Maternal IgG and IgA Antibodies Dampen Mucosal T Helper Cell Responses in Early Life

To maintain a symbiotic relationship between the host and its resident intestinal microbiota, appropriate mucosal T cell responses to commensal antigens must be established. Mice acquire both IgG and IgA maternally; the former has primarily been implicated in passive immunity to pathogens while the latter mediates host-commensal mutualism. Here, we report the surprising observation that mice generate T cell-independent and largely Toll-like receptor (TLR)-dependent IgG2b and IgG3 antibody responses against their gut microbiota.
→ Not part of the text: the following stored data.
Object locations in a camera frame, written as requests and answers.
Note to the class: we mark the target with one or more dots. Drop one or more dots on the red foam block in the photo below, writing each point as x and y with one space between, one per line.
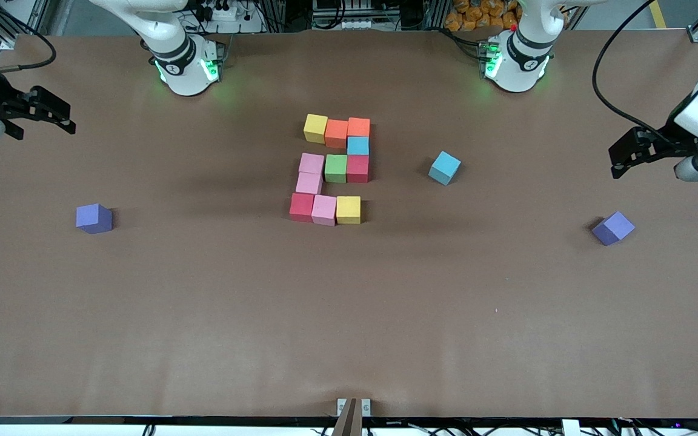
302 207
358 168

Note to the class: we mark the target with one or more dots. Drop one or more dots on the grey table edge bracket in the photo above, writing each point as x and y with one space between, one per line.
341 406

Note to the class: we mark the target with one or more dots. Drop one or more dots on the orange foam block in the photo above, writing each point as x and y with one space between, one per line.
336 134
358 127

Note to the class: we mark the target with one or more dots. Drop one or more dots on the small white box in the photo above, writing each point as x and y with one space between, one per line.
570 428

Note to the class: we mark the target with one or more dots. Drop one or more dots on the white power strip with plugs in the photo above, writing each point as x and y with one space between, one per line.
223 11

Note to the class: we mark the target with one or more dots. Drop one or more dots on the blue foam block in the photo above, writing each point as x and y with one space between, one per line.
445 167
358 145

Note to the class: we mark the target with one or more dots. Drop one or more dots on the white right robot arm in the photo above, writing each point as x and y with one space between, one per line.
167 42

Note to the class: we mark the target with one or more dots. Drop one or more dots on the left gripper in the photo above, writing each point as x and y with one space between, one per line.
669 140

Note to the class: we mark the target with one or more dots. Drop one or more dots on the purple foam block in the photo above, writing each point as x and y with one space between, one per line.
94 218
613 227

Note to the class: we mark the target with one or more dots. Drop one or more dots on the pink foam block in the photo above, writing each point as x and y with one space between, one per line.
324 210
312 163
309 183

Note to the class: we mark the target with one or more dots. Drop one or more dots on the yellow foam block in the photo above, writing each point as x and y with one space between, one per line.
348 209
315 128

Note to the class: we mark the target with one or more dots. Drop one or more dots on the orange snack bags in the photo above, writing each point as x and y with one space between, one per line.
476 15

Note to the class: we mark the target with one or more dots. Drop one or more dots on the green foam block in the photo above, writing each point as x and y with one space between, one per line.
335 168

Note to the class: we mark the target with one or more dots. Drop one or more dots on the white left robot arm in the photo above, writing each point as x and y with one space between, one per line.
525 48
We demonstrate that maternal acquisition of these antibodies dampens mucosal T follicular helper responses and subsequent germinal center B cell responses following birth. This work reveals a feedback loop whereby T cell-independent, TLR-dependent antibodies limit mucosal adaptive immune responses to newly acquired commensal antigens and uncovers a broader function for maternal IgG. [Display omitted] •Healthy mice make T-independent IgG2b and IgG3 Abs reactive to mucosal bacteria•Gut microbes elicit anti-commensal IgG antibodies via TLR signaling on B cells•Maternal transmission of IgG coordinates with IgA to limit mucosal T cell responses•Absence of maternal antibodies triggers a compensatory T-dependent immune response Maternally acquired, commensal-specific IgG antibodies coordinate with IgA to limit mucosal T cell responses and reinforce intestinal immunity in neonates.